What the Court held was that the protections of the Bill of Rights specifically in that case the First and Second Amendments restricted only the federal government, not private individuals or state governments. The Court also held that the 14th Amendment constrained only state action, not the actions of private persons.
That distinction was devastating in practice because the case arose out of the Colfax massacre, where white paramilitaries murdered large numbers of Black citizens in Louisiana during Reconstruction-era political violence. Federal prosecutors had attempted to use the Enforcement Acts to prosecute the attackers. The Courts narrow interpretation effectively crippled the federal governments ability to intervene against racial terror carried out by private groups when states refused to protect Black citizens.
United States v. Harris (1883) went further by overturning portions of the Civil Rights Act of 1871. In United States v. Reese (1876) the court ruled that the 15th Amendment did not establish a positive right to vote. This led to the states coming up with clever ways to suppress the votes of African Americans - poll taxes, grandfather clauses, and literacy tests. In 1883 the court declared the Civil Rights Act to be unconstitutional.
What emerges from that history is not merely racism in an abstract sense, but a systematic judicial redefinition of citizenship, federal power, and constitutional enforcement that allowed white supremacist state systems to reassert themselves under formally race-neutral legal doctrines.

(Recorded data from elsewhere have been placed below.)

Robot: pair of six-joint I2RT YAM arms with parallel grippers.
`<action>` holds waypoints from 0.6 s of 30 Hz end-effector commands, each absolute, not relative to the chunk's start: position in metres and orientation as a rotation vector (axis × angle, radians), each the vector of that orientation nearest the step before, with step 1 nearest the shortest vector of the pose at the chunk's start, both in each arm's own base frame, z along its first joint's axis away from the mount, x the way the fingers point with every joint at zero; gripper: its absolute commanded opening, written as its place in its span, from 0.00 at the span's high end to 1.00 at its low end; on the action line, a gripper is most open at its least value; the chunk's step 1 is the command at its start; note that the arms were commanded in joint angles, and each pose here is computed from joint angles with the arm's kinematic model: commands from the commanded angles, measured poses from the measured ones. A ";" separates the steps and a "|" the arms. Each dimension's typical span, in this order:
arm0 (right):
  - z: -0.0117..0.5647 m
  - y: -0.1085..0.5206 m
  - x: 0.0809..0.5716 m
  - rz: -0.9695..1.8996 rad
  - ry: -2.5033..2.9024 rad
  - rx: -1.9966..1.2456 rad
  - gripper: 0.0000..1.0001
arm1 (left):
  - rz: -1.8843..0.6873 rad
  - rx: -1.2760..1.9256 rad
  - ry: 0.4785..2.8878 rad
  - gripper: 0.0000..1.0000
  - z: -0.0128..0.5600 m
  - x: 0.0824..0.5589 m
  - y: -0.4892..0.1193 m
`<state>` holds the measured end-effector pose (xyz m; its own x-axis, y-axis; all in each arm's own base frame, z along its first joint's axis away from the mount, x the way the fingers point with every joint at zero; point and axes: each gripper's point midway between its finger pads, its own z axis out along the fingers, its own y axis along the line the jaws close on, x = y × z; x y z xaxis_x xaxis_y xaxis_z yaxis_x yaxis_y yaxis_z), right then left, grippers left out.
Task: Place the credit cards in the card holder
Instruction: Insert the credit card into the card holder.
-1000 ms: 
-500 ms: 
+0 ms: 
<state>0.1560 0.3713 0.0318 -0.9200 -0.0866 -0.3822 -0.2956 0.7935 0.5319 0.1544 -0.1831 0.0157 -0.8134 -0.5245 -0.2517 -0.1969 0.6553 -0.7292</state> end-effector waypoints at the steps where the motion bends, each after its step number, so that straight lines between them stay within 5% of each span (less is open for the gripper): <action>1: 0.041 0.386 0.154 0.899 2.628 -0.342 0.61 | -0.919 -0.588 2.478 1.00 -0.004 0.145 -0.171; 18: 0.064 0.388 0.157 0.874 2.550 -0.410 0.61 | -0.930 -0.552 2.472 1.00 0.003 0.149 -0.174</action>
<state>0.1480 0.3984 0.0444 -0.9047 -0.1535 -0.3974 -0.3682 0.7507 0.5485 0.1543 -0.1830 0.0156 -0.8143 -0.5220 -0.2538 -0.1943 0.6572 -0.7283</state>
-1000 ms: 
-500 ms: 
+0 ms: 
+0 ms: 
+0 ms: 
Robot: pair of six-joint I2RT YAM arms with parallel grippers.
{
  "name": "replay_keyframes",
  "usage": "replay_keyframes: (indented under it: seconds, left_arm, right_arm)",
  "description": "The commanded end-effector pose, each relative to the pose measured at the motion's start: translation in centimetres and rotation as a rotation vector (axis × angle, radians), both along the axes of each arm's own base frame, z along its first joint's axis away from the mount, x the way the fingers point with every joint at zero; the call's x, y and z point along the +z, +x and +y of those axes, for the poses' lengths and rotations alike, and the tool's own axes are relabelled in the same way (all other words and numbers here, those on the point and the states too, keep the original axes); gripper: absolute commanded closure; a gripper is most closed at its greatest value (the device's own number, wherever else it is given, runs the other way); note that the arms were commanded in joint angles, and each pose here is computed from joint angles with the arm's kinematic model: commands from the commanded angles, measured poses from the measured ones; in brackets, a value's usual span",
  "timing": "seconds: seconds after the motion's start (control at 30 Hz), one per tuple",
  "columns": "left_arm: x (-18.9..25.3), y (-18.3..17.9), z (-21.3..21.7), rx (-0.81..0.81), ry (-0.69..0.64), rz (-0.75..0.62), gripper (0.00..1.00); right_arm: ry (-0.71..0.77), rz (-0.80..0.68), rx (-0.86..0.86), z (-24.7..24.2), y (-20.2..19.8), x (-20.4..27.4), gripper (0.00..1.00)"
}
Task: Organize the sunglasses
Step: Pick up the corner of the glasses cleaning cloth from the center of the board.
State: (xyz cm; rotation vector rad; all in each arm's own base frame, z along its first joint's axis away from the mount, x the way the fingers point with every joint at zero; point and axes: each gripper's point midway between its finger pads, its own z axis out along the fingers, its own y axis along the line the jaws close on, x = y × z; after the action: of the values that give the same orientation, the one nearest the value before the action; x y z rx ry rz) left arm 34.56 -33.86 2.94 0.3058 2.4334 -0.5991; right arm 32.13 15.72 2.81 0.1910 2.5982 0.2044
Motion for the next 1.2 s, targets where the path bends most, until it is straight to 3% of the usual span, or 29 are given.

Here is a supreme irony. The Trump administration is claiming that the 14th amendment only applied to former slaves. Yet the very first case testing it and weakening it involved a dispute between white meat packing companies. The amendment was unquestionably written in the aftermath of slavery and the American Civil War, with the immediate purpose of protecting the rights of formerly enslaved Black Americans against hostile state governments. But almost immediately, the amendments interpretation became entangled in broader questions of corporate rights, federalism, economic regulation, and the scope of national citizenship.
The first major Supreme Court interpretation The Slaughter-House Cases did not arise from a direct Black civil-rights claim at all. It arose from a dispute involving white butchers and meatpacking interests in New Orleans challenging a state-created slaughterhouse monopoly. An amendment created to secure the citizenship and rights of formerly enslaved people was first narrowed dramatically in a case centered on economic competition among white businessmen.